Editor’s note: October is Disability Awareness Month, and this story about Metro Transit’s history of providing accessible service is second in a series.
Did you know that Metro was one of the first transit agencies in the country to make it possible for people using wheelchairs to board the bus?
Metro started testing the very first lifts more than a decade before the Americans with Disabilities Act (ADA) passed in 1990. Like all first tries, Metro’s first experiments and tests didn’t go so well. They involved stuck lifts and a lift platform that was too short, forcing one of the testers to “hook her feet on the back of the footrest to avoid catching her toes on the back of the stairwell wall as the lift moved up.”

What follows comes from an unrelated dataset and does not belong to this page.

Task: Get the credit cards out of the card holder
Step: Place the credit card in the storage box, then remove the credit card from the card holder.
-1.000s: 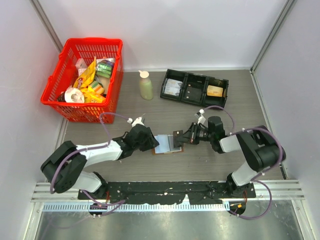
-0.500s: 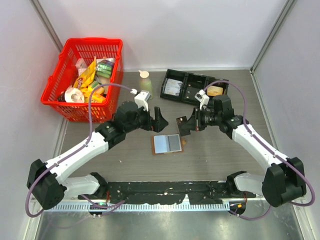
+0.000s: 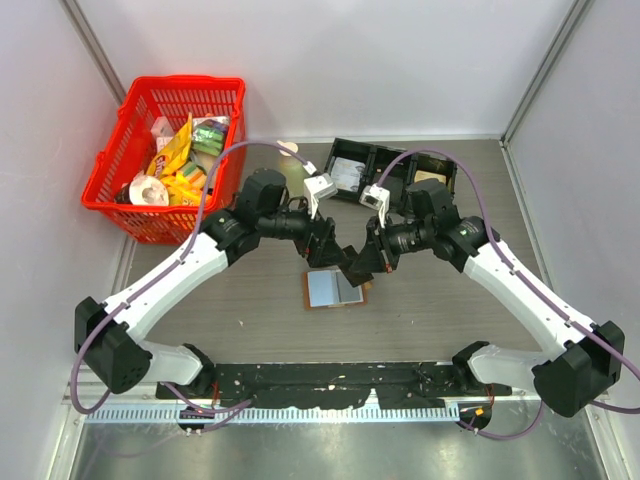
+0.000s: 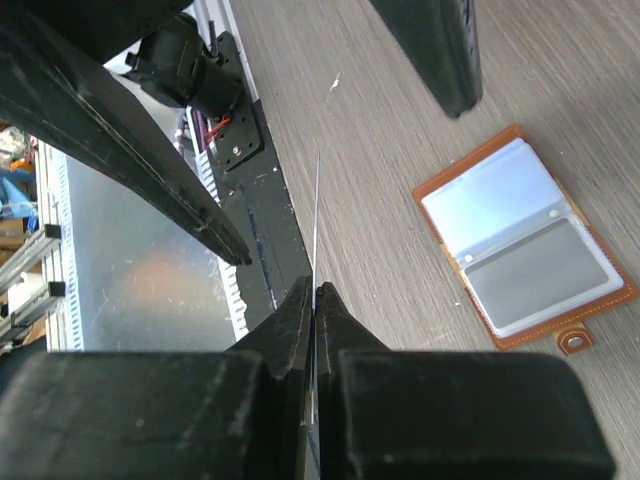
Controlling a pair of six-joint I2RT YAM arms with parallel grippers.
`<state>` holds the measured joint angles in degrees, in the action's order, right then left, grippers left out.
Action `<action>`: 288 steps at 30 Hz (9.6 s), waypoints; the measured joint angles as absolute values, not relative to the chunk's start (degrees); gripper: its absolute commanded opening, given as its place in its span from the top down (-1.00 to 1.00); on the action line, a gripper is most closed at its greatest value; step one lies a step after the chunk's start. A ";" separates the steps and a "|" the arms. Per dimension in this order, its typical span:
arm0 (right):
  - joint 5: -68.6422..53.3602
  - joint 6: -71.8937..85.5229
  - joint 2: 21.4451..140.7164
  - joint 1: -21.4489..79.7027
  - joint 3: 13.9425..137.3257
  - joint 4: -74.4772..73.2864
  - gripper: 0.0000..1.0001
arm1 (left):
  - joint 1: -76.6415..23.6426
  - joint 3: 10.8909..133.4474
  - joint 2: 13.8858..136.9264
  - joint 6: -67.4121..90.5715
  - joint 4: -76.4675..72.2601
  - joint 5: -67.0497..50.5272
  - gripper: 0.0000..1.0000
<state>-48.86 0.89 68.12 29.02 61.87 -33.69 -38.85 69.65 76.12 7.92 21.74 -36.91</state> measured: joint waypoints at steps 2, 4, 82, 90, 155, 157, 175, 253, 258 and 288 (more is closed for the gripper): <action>-49.47 -0.32 68.12 29.56 62.13 -34.54 0.87 | -38.85 70.17 77.19 6.37 22.61 -40.38 -0.55; -50.17 -1.39 68.12 29.67 62.17 -35.22 0.87 | -38.85 70.19 77.87 5.26 23.51 -43.22 -0.37; -36.97 45.19 68.07 9.65 39.35 27.27 0.98 | -25.12 56.49 52.01 29.19 15.84 -1.91 -0.99; -21.06 32.99 73.52 7.53 50.04 7.14 0.98 | -23.90 52.88 48.12 23.03 24.75 6.31 -0.98; -2.74 28.03 74.65 41.17 45.15 -9.32 0.03 | -49.04 45.36 63.68 38.59 17.52 7.40 -0.58; -2.83 28.12 76.69 41.25 43.94 -8.43 0.06 | -50.46 45.15 65.73 39.83 16.56 8.47 -0.44; -2.17 27.14 84.07 41.30 40.82 -7.77 0.12 | -52.38 42.74 80.55 43.35 8.27 11.35 0.11; -22.87 27.11 91.88 44.93 52.47 -12.27 0.18 | -52.38 23.00 58.59 60.36 -2.46 23.40 0.19; -22.35 27.77 91.09 42.61 51.70 -11.14 0.18 | -52.38 23.59 58.92 58.85 -3.07 21.45 0.19; -30.44 45.30 95.04 33.26 29.02 30.50 0.28 | -48.34 33.58 83.64 55.42 -4.95 7.38 0.72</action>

Through those trials, Metro was committed to making them work smoothly and dependably for customers. We sent the first lifts back, but the effort continued. The first reliable lifts were in place in the early 1980s, and by 1999 Metro’s entire fleet was accessible to persons with wheelchairs.

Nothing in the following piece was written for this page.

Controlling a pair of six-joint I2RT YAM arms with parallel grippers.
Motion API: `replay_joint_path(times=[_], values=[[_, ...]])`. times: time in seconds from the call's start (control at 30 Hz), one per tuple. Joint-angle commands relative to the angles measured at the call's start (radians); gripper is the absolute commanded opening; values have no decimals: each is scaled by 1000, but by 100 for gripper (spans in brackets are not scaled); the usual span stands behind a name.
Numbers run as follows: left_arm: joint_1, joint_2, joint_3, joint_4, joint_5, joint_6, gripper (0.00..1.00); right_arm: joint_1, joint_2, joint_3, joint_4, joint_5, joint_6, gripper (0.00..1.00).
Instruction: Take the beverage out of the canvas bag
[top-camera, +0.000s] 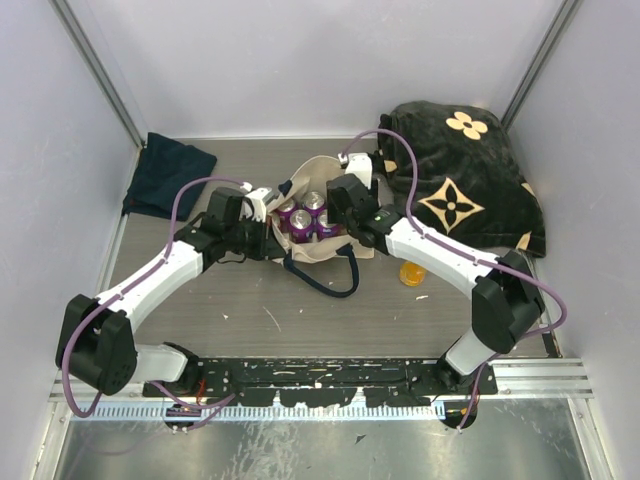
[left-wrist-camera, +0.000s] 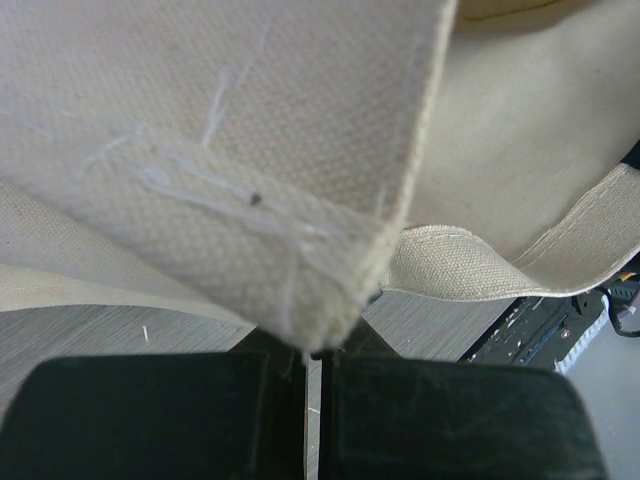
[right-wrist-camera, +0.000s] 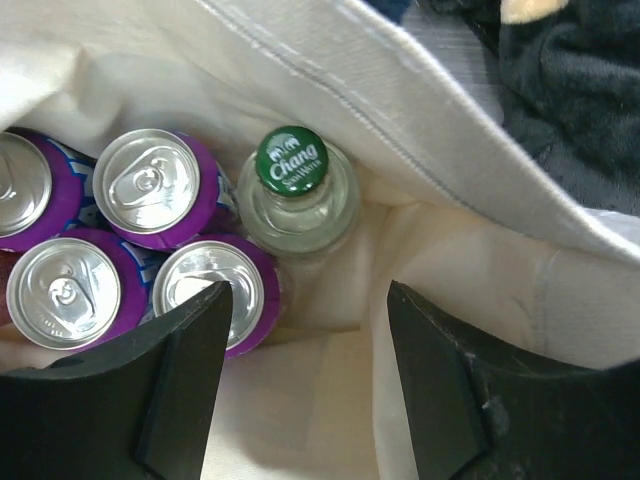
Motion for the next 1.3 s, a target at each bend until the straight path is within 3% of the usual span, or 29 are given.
replay_joint_path(times=[0.0, 0.37, 0.9, 1.1, 1.27], values=[[-1, 10, -54, -59, -16, -10, 0, -29, -65, -74, 8, 22, 65, 71], [0, 8, -76, -54, -24, -5, 0, -45, -59, -121, 171, -5, 38, 75], [0, 22, -27, -79, -26, 22, 0, -75, 127, 81, 251, 1, -46, 69], [0, 35, -18, -79, -25, 24, 0, -82, 161, 102, 254, 2, -52, 56], [0, 47, -3, -89, -27, 35, 0, -81, 188, 111, 237, 10, -62, 32]])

“Having accessible buses – with lifts that worked – was very state of the art for its time,” said Karen Rosenzweig, a Metro planner who was a part of those early efforts.
“No other transit agency had been able to do it successfully before us. Metro’s policy to make our buses accessible came before it was a federal requirement and we were a model for how to do it. We should be proud of that.”

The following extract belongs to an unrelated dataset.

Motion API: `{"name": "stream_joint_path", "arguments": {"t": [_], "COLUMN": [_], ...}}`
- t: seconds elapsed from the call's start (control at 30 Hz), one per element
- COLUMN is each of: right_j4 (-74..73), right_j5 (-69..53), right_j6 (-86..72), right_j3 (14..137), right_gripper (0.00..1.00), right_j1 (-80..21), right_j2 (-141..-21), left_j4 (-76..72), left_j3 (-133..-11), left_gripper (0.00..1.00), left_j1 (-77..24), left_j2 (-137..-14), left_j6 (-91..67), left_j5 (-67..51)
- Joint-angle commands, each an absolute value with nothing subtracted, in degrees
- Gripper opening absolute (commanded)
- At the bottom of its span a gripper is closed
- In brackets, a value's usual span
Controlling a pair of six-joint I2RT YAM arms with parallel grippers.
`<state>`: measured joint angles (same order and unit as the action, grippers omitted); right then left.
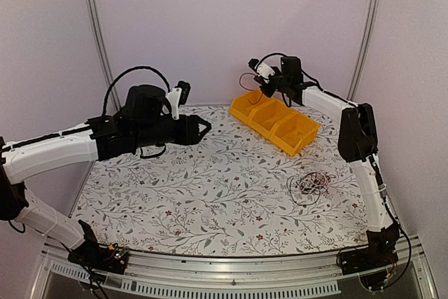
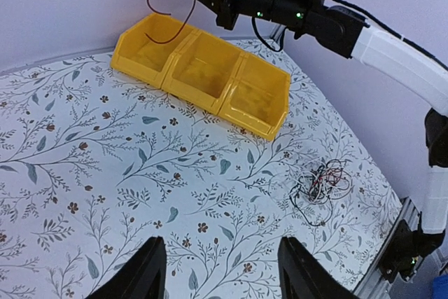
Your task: Untangle the cables
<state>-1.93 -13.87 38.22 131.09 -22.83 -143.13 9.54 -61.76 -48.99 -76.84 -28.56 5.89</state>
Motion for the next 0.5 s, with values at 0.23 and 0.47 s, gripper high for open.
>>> {"name": "stream_joint_path", "arguments": {"t": [0.23,0.47], "right_j4": [-1.56,-4.93], "right_j5": [-10.9,-10.39], "right_j6": [38.46,39.71], "right_j3": [131.92,131.98], "right_gripper": [0.0,0.4], "right_j1": [-22.59,-22.59], "right_j2": [-146.85,-146.54], "left_j4": [11.32,11.03], "left_j3": [-60.58,-59.38], "left_gripper": [0.57,0.57], "left_j1": [-49.75,-49.88], "left_j2": [-76.4,-75.35], "left_j6": [-29.83,-30.38], "left_j5": [6.02,6.13]}}
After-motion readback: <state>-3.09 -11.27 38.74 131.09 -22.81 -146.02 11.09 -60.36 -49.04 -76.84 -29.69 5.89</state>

Joe St. Aubin, a Metro customer recalls using the lift-equipped buses for the first time. “At the time I was living at home with my parents and I had them drive me over to Northgate shopping mall where I could ride the 16 for the first time,” he said. “It was just the ultimate thrill to go and be able to board the bus and go someplace on my own and do that independently.”
Metro continues to be one of the leaders by bringing passive restraint systems to RapidRide. This concept, used throughout Europe, has not gained widespread acceptance in the United States. But after a doing the research and testing a mock-up, the second fleet of RapidRide buses included one of these rear-facing securement areas. No belts are needed because the force of the bus decelerating holds the mobility device against a padded backboard. Drivers like it because they don’t have to intrude on the customer’s personal space and the customers like that it eliminates the need to attach anything to their chair. And boarding is faster – which everybody likes. Metro’s new trolleys also will have this feature.
Not all persons with disabilities can access a bus all the time, so the ADA requires each transit have an alternative service to the bus. Metro’s Access Transportation program was phased in, growing from a community van service providing 250,000 trips in 1993 to a service that now mirrors regular bus service and makes over one million trips a year. Lillian Hyde, an Access Transportation rider, valued the service so much that in her estate she left King County $403,000 to start a van program for her Beacon Hill neighborhood. That initial seed money in 2003 has been added to until Metro now helps support the Hyde Shuttle in neighborhoods throughout Seattle and several suburban cities. Senior Services is Metro’s partner in operating the service and bringing in state and federal grants to expand the program.
Milestones in Metro’s accessibility history
1978: Special Transportation Service Program approved to serve low-income seniors and persons with disabilities via subsidized taxi scrip, and the rural area van program.
1978: Metro Council commits to building a fully accessible bus fleet, orders 143 Flyer buses with wheelchair lifts. This same year, Metro began experimenting with different lift technologies to try to find one that worked reliably. Although it took several years after the initial commitment, Metro was the first transit agency in the country to successfully get a lift working well enough that it could be used in service. This meant that Metro was already well on its way to having an accessible service when the Americans with Disabilities Act passed in 1990.
1981: Special assistance cards for riders with visual disabilities are developed.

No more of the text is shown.